TASK INSTRUCTIONS |
Copy out each line below in which the string "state" appears.

DATASET SECTION |
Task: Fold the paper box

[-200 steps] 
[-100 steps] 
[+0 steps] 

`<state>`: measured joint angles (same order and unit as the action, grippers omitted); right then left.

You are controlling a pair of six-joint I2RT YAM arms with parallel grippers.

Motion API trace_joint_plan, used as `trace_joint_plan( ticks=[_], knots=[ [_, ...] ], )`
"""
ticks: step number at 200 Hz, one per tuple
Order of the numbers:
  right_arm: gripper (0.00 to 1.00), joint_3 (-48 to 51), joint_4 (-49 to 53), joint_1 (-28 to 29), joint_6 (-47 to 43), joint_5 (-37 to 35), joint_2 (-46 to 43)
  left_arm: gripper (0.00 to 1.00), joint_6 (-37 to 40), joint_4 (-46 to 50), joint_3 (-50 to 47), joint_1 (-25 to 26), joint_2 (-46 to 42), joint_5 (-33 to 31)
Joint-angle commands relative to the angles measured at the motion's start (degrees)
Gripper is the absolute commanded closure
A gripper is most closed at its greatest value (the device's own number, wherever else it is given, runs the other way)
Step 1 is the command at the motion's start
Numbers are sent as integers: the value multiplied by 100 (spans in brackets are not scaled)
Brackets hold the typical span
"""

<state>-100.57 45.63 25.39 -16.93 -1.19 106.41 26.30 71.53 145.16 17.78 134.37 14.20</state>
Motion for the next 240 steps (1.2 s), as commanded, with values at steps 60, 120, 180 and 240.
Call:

SOLUTION TO THIS EXERCISE |
`<state>`: measured joint angles (same order and unit as the action, grippers omitted); right then left.
<state>-100.57 45.63 25.39 -16.93 -1.19 106.41 26.30 71.53 145.16 17.78 134.37 14.20</state>

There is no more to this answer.